What the task requires:
Repeat every record exactly as written.

Material for this task:
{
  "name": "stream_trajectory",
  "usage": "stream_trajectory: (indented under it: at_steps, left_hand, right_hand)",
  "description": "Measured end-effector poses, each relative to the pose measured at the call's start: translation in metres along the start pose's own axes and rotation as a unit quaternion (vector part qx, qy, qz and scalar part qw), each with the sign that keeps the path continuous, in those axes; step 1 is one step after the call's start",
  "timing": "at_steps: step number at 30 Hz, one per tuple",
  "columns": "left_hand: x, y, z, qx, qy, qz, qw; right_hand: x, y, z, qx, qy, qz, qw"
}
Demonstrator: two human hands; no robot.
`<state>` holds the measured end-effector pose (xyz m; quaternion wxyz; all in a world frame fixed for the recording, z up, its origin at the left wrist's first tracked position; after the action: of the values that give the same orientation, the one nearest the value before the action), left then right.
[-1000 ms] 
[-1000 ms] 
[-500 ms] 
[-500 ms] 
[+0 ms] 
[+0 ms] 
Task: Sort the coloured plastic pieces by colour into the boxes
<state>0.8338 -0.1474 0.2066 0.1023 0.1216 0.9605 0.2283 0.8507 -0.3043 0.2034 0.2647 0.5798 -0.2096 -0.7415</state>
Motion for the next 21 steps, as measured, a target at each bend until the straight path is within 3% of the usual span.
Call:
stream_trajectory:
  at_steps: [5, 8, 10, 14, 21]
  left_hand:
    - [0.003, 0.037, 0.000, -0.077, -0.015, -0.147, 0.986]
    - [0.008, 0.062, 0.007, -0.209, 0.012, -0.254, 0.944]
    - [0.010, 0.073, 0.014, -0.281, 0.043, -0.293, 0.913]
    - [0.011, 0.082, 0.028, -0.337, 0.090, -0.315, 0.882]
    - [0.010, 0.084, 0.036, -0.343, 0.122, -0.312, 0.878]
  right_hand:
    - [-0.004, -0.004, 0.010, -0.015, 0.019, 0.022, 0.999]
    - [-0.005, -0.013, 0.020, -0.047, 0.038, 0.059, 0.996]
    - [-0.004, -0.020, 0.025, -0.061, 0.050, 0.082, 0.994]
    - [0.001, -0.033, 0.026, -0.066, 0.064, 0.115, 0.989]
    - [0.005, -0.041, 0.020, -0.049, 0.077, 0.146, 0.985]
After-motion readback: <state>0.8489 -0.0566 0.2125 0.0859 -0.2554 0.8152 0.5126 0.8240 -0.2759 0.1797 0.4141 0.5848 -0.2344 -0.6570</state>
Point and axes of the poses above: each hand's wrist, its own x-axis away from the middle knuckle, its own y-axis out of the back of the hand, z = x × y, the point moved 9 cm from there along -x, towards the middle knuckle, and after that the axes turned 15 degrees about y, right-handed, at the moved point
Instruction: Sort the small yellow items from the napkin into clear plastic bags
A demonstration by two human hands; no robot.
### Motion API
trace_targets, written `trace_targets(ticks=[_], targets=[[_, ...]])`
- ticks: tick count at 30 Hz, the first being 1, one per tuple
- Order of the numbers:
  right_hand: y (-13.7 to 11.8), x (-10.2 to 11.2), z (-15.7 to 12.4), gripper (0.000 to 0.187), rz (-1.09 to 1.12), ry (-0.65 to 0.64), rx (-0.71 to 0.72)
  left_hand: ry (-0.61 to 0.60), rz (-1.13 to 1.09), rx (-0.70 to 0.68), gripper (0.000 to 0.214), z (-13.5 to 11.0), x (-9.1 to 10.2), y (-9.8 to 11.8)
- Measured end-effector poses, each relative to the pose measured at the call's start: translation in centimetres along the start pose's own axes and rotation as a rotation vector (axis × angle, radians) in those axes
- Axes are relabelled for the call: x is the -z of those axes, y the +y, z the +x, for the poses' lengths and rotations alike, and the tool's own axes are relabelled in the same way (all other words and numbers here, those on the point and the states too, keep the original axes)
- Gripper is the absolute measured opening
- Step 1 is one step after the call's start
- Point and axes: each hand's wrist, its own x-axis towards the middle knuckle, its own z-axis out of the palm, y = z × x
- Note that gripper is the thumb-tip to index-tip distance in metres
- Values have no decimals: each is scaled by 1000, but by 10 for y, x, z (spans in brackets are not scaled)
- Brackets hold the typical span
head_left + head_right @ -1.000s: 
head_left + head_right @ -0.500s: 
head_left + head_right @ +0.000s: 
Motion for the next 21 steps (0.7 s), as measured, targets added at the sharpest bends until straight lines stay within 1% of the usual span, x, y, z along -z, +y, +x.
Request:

Answer space:
{
  "name": "stream_trajectory",
  "usage": "stream_trajectory: (indented under it: at_steps, left_hand, right_hand)",
  "description": "Measured end-effector poses, each relative to the pose measured at the call's start: translation in metres along the start pose's own axes and rotation as a unit quaternion (vector part qx, qy, qz and scalar part qw), each with the sign that keeps the path continuous, in those axes; step 1 is one step after the call's start",
  "timing": "at_steps: step number at 30 Hz, one per tuple",
  "columns": "left_hand: x, y, z, qx, qy, qz, qw; right_hand: x, y, z, qx, qy, qz, qw"
}
Demonstrator: two human hands; no robot.
`<state>` holds the measured end-effector pose (xyz m; quaternion wxyz; all in a world frame fixed for the recording, z up, its origin at the left wrist's first tracked position; after the action: of the values that give the same orientation, the one nearest the value before the action), left then right.
[-1000 ms] 
[-1000 ms] 
[-500 ms] 
[-500 ms] 
[+0 ms] 
[+0 ms] 
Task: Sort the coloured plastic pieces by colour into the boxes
<state>0.8338 -0.1474 0.2066 0.1023 0.1216 0.9605 0.2283 0.8507 -0.3043 0.2034 0.2647 0.5798 -0.2096 -0.7415</state>
Motion for the next 21 steps, as measured, a target at each bend until the straight path is within 3% of the usual span.
Call:
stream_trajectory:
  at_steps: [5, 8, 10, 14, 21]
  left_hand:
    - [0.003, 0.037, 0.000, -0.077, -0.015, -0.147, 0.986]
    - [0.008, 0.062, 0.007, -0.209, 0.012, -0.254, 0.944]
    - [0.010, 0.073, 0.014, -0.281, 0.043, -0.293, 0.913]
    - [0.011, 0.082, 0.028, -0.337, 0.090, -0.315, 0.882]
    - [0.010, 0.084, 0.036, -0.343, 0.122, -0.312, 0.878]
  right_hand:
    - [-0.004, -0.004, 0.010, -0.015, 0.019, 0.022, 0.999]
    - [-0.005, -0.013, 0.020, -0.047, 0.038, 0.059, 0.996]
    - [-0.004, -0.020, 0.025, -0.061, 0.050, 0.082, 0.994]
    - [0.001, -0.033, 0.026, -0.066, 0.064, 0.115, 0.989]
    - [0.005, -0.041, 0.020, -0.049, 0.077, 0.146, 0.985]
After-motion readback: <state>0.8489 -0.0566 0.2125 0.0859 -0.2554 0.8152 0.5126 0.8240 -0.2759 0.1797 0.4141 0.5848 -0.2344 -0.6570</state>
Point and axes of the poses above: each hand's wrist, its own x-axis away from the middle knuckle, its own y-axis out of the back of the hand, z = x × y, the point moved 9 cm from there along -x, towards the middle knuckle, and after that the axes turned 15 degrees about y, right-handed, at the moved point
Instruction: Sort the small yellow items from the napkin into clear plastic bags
A demonstration by two human hands; no robot.
### Motion API
trace_targets, written `trace_targets(ticks=[_], targets=[[_, ...]])`
- ticks: tick count at 30 Hz, the first being 1, one per tuple
- Order of the numbers:
  right_hand: y (-13.7 to 11.8), x (-10.2 to 11.2), z (-15.7 to 12.4), gripper (0.000 to 0.187), rz (-1.09 to 1.12), ry (-0.65 to 0.64), rx (-0.71 to 0.72)
  left_hand: ry (-0.61 to 0.60), rz (-1.13 to 1.09), rx (-0.70 to 0.68), gripper (0.000 to 0.214), z (-13.5 to 11.0), x (-9.1 to 10.2), y (-9.8 to 11.8)
- Measured end-effector poses, each relative to the pose measured at the call's start: translation in centimetres along the start pose's own axes and rotation as a rotation vector (axis × angle, radians) in those axes
- Axes are relabelled for the call: x is the -z of those axes, y the +y, z the +x, for the poses' lengths and rotations alike, and the tool's own axes are relabelled in the same way (all other words and numbers here, those on the point and the states too, keep the original axes)
- Gripper is the absolute measured opening
- Step 1 is one step after the call's start
- Point and axes: each hand's wrist, its own x-axis towards the middle knuckle, its own z-axis out of the palm, y = z × x
- Note that gripper is the thumb-tip to index-tip distance in metres
- Values have no decimals: each is scaled by 1000, but by 10 for y, x, z (spans in brackets are not scaled)
- Brackets hold the typical span
head_left + head_right @ -1.000s: 
head_left + head_right @ -0.500s: 
head_left + head_right @ +0.000s: 
Motion for the next 21 steps (0.7 s), as measured, targets added at the sharpest bends until straight lines stay within 1% of the usual span, x, y, z along -z, +y, +x.
Request:

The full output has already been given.